Dana Asing Rp 5 Triliun Masuk Pasar Modal Pekan Lalu

Monday, 20 Mar 2017

Jakarta - Minggu lalu Bank Sentral Amerika Serikat (AS) The Federal Reserve (The Fed) akhirnya memutuskan untuk menaikan suku bunga acuan sebesar 25 basis poin. Sehingga saat ini suku bunga The Fed di kisaran 0,75% hingga 1%.

Uniknya, keputusan The Fed tersebut sama sekali tak mempengaruhi pasar modal Indonesia. Bahkan sebaliknya bursa saham Indonesia justru dalam kondisi prima.

Hal itu lantaran investor asing sudah memprediksi langkah The Fed tersebut. Bahkan mereka semakin betah menempatkan dananya di Indonesia.

Pada jelang akhir pekan kemarin, investor asing melakukan aksi beli bersih (net buy) sebesar Rp 2,48 triliun. Sementara secara sepekan net buy mencapai Rp 5,42 triliun. Sedangkan secara tahunan asing masih mencatatkan beli bersih Rp 4,28 triliun.

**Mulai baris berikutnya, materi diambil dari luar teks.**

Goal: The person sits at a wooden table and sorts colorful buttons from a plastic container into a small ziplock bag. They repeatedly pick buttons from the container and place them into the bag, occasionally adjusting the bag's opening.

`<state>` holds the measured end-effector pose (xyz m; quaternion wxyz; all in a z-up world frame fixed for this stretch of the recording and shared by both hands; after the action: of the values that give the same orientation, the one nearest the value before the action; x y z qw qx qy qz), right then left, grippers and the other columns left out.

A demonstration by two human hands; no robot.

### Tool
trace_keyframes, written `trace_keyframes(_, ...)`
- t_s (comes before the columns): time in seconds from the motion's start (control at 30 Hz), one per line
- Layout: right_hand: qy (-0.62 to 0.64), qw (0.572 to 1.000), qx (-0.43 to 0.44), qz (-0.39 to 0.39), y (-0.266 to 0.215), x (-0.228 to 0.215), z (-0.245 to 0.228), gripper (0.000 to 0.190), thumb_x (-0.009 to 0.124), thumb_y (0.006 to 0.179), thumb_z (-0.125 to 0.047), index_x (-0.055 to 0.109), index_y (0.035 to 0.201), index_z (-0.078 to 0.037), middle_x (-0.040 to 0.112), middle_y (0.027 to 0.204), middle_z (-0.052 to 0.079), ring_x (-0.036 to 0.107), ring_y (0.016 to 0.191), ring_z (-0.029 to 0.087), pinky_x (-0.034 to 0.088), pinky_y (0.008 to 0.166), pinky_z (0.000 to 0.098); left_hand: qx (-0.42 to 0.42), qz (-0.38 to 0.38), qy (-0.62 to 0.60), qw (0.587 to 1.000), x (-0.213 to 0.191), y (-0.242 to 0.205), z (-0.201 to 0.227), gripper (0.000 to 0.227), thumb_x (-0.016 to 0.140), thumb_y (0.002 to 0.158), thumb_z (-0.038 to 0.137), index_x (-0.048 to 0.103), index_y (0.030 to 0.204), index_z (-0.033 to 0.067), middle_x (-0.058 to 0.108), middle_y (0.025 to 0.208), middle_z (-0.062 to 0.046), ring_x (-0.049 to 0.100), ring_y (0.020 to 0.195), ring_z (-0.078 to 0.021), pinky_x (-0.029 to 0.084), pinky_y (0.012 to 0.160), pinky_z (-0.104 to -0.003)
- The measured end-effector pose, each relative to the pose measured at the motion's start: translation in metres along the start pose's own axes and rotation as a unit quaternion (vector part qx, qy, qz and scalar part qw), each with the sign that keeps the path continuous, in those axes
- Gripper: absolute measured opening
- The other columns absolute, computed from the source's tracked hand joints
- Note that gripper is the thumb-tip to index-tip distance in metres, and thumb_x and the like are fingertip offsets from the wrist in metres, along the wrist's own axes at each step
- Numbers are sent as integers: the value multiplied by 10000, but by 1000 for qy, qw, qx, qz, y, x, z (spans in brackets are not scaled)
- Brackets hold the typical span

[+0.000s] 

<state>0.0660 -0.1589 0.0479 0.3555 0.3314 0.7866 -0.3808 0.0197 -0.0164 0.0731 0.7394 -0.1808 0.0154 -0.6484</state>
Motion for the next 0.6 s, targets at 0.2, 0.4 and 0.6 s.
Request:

Hal itu membuat Indeks Harga Saham Gabungan (IHSG) jelang akhir pekan kemarin tembus ke level 5.540,43. Tak hanya itu nilai kapitalisasi pasar BEI juga menyentuh level tertingginya di Rp 6.018,79 triliun.

Menurut Direktur Utama PT Bursa Efek Indonesia (BEI) Tito Sulistio besarnya arus masuk dana asing tersebut lantaran kondisi perekonomian domestik yang semakin stabil. Selain itu, investasi di pasar modal Indonesia juga masih memberikan tingkat pengembalian (return) yang tinggi dengan kondisi fundamental emiten yang juga cukup kuat.

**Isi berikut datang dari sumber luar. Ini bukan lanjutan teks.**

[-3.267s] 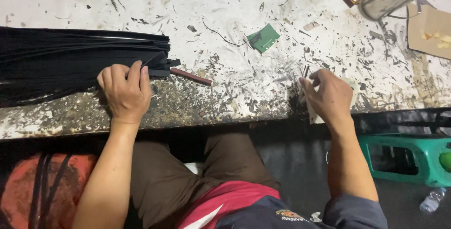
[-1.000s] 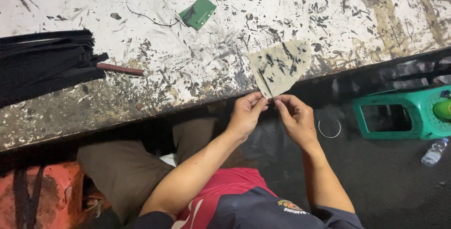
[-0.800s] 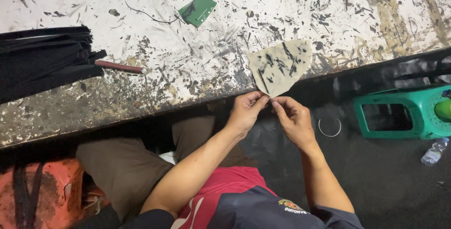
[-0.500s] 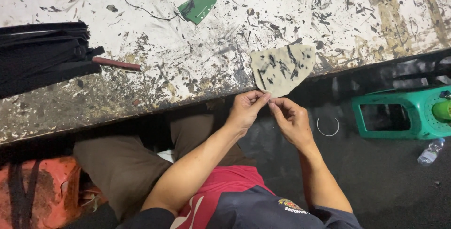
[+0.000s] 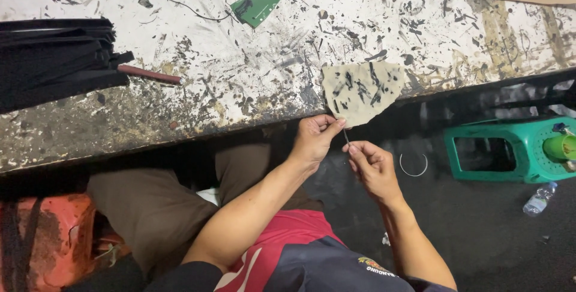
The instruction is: The person applies a coating to the edges of leather straps with a small applicator and rubs them with a cloth while sitting at a cluttered workbench.
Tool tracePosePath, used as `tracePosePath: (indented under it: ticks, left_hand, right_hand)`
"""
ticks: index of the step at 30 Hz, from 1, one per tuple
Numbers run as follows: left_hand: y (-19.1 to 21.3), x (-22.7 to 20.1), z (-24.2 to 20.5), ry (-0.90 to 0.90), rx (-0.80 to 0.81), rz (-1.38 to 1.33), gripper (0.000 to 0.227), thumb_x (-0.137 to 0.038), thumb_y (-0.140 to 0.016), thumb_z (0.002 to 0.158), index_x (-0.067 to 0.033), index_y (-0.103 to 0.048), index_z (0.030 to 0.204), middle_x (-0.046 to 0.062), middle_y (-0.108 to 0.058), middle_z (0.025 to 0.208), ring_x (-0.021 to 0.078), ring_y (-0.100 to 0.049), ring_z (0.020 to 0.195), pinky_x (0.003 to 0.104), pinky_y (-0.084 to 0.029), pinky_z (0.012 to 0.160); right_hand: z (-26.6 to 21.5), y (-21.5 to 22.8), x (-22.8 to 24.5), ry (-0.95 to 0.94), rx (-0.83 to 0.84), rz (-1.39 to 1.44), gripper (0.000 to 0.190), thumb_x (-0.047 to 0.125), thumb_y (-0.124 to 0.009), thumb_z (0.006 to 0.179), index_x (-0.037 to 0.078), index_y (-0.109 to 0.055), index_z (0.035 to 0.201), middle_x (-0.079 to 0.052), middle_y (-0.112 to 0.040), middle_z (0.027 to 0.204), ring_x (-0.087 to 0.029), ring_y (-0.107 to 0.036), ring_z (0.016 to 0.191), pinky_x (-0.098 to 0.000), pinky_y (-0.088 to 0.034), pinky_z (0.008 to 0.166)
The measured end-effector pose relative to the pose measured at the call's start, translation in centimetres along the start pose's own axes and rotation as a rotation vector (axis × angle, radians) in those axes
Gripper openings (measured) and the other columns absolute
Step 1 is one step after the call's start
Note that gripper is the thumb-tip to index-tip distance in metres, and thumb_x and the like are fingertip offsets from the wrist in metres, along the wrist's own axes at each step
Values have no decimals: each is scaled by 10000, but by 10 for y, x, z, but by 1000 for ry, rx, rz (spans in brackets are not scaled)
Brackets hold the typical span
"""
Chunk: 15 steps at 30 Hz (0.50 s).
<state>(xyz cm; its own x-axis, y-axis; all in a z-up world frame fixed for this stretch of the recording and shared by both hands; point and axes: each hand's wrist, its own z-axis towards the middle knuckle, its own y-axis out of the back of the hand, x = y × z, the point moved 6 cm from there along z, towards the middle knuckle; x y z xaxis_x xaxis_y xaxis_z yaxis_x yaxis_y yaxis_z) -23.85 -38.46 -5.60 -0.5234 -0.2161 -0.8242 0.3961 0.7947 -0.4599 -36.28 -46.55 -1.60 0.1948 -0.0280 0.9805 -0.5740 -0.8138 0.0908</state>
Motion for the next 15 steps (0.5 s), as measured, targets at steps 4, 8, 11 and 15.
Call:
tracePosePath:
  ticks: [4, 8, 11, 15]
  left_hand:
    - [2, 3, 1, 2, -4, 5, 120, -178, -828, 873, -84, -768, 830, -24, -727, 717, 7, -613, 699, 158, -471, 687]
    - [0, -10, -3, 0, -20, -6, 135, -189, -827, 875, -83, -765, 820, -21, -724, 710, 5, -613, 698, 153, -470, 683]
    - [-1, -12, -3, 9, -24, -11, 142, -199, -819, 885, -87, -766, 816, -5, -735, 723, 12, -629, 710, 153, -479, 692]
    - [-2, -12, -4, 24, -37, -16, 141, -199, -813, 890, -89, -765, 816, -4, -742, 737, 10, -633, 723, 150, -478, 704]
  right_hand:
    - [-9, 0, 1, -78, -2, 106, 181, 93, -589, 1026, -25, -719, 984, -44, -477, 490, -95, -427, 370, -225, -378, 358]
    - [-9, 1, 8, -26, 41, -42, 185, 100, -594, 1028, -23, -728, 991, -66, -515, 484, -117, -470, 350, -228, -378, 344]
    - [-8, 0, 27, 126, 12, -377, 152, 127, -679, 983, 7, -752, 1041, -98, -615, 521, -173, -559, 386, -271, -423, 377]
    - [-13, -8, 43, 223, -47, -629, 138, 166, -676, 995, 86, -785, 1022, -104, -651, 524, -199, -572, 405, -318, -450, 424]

"Perusahaan kita rata-rata growth-nya 30%. Jadi produknya bagus, likuiditas bagus, makro ekonomi juga bagus," terangnya saat di Jakarta, Senin (20/3/2017).

Dia juga memandang bahwa kenaikan suku bunga The Fed sudah diprediksi oleh banyak investor. Besaran kenaikan suku bunga tersebut juga masih sesuai prediksi dan harapan investor dunia.

"Kedua saya juga percaya, strategi Donald Trump tidak bisa jalan kalau bunga tinggi. Walaupun The Fed independen, tapi saya percaya pemerintah AS bisa bicara kepada The Fed," tukasnya. (ang/ang)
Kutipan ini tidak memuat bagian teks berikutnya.